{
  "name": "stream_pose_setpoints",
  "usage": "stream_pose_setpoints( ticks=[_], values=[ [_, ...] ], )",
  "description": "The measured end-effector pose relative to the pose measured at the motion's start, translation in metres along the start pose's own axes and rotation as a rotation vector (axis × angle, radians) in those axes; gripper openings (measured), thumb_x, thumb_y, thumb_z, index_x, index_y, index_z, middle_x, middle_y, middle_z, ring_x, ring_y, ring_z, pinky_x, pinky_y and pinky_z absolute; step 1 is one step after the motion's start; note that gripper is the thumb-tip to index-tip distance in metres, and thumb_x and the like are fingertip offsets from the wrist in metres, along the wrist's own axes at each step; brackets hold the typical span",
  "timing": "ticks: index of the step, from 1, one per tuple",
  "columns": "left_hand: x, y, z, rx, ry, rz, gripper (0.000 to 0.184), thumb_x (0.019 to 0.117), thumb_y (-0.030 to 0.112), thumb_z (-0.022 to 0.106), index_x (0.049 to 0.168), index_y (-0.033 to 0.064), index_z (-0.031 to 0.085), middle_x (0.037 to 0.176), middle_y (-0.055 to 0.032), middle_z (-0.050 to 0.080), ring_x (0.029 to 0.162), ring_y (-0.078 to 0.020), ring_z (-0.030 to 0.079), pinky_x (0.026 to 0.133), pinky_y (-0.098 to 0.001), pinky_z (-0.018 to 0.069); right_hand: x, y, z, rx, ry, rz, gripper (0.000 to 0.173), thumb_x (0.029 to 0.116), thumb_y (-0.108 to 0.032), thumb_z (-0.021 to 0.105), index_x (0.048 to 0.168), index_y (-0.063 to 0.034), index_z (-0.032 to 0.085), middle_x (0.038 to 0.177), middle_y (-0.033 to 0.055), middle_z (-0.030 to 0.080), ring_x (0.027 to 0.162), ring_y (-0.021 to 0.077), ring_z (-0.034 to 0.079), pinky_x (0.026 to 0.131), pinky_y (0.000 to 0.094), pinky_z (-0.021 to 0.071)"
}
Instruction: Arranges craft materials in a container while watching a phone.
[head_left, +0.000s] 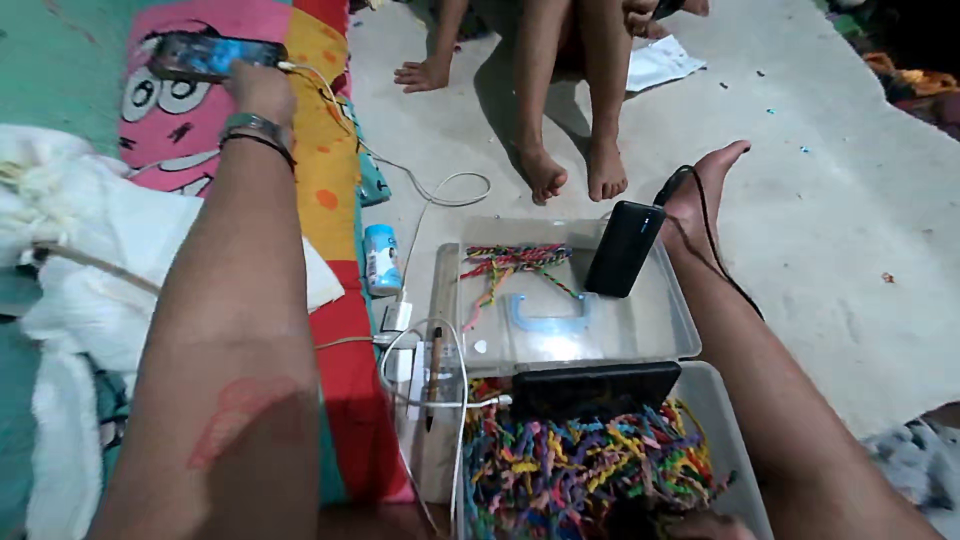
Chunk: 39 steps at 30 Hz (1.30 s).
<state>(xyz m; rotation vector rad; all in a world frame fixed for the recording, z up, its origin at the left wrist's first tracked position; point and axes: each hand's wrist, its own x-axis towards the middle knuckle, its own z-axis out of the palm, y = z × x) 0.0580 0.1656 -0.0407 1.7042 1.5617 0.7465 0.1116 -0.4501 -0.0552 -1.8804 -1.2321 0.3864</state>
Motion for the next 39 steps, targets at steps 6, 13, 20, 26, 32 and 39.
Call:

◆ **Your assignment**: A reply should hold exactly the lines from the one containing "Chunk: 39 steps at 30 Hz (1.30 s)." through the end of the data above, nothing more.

◆ **Result of this task**:
Chunk: 39 steps at 30 Hz (1.30 s).
<state>(xyz m; rotation vector rad; all in a world frame fixed for the recording, z up, its origin at the left wrist's first tracked position; point and axes: each hand's wrist, its own x-axis towards the middle knuckle, its own z-axis out of the palm, y = z × x) 0.0580 0.1656 -0.0407 1.7042 1.5617 0.7465 0.1116 -0.4501 -0.0552 -1.8804 -1.2321 0.3864</state>
Motion for the next 39 steps, targets at steps 6, 13, 20, 26, 32 and 39.
Call:

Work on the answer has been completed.